> **Requirement**
Across the records that follow, count each line holding "with", and write only the total.

> **Input**

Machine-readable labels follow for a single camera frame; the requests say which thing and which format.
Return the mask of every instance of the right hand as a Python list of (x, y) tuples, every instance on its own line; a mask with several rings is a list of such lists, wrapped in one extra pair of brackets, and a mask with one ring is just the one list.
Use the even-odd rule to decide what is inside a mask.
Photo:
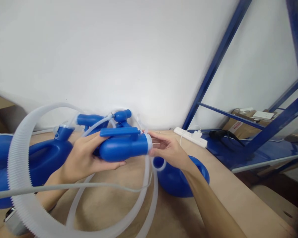
[(148, 131), (148, 134), (152, 138), (152, 143), (155, 143), (149, 152), (150, 156), (162, 157), (173, 167), (181, 170), (187, 170), (190, 167), (192, 161), (175, 138), (153, 131)]

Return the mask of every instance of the forearm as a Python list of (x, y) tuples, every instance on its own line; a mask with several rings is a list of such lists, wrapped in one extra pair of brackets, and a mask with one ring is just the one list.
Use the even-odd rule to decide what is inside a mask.
[(209, 236), (216, 238), (246, 237), (197, 167), (192, 163), (182, 172), (188, 180)]
[[(57, 185), (57, 184), (62, 184), (63, 181), (61, 181), (61, 177), (59, 175), (59, 170), (55, 171), (49, 179), (46, 181), (45, 185)], [(50, 211), (57, 201), (63, 196), (63, 194), (67, 191), (65, 190), (52, 190), (52, 191), (44, 191), (44, 192), (39, 192), (36, 195), (36, 198), (40, 201), (42, 206), (45, 208), (45, 210)], [(15, 236), (11, 234), (8, 229), (3, 225), (2, 228), (0, 228), (0, 237), (5, 237), (5, 238), (32, 238), (34, 235), (32, 233), (28, 233), (22, 236)]]

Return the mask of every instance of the cable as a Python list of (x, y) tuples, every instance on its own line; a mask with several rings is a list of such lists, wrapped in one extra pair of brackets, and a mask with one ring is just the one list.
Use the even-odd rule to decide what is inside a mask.
[[(251, 139), (239, 139), (239, 140), (253, 140), (254, 138), (251, 138)], [(268, 140), (268, 141), (272, 141), (272, 142), (282, 142), (284, 139), (281, 139), (281, 140)]]
[(59, 184), (59, 185), (49, 185), (49, 186), (36, 186), (36, 187), (28, 187), (28, 188), (21, 188), (21, 189), (11, 189), (7, 191), (0, 191), (0, 199), (6, 197), (12, 197), (17, 195), (23, 195), (28, 193), (36, 193), (36, 192), (43, 192), (43, 191), (51, 191), (51, 190), (63, 190), (63, 189), (70, 189), (70, 188), (82, 188), (82, 187), (115, 187), (118, 189), (122, 189), (129, 192), (140, 192), (141, 190), (147, 188), (151, 184), (152, 179), (152, 171), (150, 175), (149, 183), (146, 186), (141, 187), (140, 189), (132, 189), (124, 186), (120, 186), (114, 183), (67, 183), (67, 184)]
[[(199, 126), (199, 125), (194, 125), (194, 126), (198, 126), (200, 129), (199, 129), (199, 132), (201, 132), (201, 130), (202, 130), (202, 128)], [(183, 136), (183, 134), (184, 134), (184, 132), (182, 133), (182, 135), (181, 135), (181, 138), (180, 138), (180, 146), (182, 146), (181, 145), (181, 142), (182, 142), (182, 136)]]

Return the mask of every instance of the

> **Worked solution**
3